Quenching experiments by photoinduced electron transfer between a charged donor and a neutral acceptor were carried out in acetonitrile, dichloromethane and mixed solvents of acetonitrile and dichloromethane. Tris(2, 2'-bipyridine) ruthenium(II) ($[Ru(bpy)_3]^{2+}$) which has 2+ charge and dicyanobis (2, 2'-bipyridine) ruthenium(II) ($Ru(bpy)_2(CN)_2$) which has no charge were used as electron donors, and a series of tris(${\beta}$-diketonato) ruthenium (III) was used as acceptor. In dichloromethane, $[Ru(bpy)_3]^{2+}$ and its counter ions ($ClO{_4}^-$) form ion pair.
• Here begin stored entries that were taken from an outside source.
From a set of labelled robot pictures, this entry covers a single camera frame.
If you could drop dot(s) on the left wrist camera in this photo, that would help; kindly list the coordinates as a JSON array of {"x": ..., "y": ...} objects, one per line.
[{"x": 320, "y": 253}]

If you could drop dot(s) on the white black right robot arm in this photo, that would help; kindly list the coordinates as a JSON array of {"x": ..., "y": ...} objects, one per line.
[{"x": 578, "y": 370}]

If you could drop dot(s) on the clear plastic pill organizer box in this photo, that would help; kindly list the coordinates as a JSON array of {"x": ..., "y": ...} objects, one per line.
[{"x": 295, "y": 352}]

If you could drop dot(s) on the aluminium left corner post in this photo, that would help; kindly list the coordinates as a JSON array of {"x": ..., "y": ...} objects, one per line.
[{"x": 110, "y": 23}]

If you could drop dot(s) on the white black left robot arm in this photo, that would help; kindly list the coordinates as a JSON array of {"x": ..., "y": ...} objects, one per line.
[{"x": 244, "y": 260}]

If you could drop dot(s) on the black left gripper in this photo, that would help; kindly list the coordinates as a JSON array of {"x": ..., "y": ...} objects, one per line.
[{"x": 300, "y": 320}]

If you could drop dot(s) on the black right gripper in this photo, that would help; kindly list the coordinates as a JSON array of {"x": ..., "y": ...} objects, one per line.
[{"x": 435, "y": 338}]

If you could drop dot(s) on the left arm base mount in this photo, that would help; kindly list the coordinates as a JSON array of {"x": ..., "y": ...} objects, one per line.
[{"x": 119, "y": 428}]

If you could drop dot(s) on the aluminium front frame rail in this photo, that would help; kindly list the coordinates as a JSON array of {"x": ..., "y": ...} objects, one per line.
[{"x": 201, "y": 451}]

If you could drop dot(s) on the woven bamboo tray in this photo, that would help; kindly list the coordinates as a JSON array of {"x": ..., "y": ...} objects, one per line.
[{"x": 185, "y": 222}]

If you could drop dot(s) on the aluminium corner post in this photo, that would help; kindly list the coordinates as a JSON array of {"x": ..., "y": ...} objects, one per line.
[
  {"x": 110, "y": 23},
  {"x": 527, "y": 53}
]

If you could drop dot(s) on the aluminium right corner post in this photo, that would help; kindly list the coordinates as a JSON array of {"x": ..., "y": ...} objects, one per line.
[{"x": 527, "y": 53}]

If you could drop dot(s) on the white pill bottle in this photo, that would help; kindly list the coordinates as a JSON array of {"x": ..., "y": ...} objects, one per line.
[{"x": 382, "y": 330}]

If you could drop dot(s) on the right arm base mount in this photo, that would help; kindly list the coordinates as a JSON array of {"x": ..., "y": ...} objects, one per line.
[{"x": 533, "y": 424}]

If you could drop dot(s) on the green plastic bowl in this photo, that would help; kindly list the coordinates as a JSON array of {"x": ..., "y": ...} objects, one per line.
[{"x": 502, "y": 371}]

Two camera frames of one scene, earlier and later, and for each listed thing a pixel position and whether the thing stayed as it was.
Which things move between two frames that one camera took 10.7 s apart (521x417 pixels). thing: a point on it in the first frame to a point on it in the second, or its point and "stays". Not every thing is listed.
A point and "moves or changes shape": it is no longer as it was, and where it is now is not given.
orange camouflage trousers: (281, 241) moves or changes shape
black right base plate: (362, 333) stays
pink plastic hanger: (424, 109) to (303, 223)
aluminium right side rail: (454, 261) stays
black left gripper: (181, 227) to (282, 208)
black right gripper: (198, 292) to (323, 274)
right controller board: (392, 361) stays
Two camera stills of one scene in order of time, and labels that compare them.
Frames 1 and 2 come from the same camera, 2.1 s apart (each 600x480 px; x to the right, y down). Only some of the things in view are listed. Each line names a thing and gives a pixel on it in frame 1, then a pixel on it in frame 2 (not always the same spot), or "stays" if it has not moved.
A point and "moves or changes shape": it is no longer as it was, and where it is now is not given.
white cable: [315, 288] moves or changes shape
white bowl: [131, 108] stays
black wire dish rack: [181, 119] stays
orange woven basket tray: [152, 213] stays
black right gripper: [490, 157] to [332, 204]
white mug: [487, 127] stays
In the estimate of ${\Delta}G$ of electron transfer, the electrostatic potential between counter ions and product ion pair produced by electron transfer must be taken into account. A similar effect of counter ions was found in mixed solvents of 10, 30, 50, 70 and 90% acetonitrile ratio in volume. The effect of counter ion on ${\Delta}G$ became smaller with the increase in acetonitrile ratio. The result in mixed solvents suggests that $[Ru(bpy)_3]^{2+}$ and its counter ions form ion pair even in 90% acetonitrile solution.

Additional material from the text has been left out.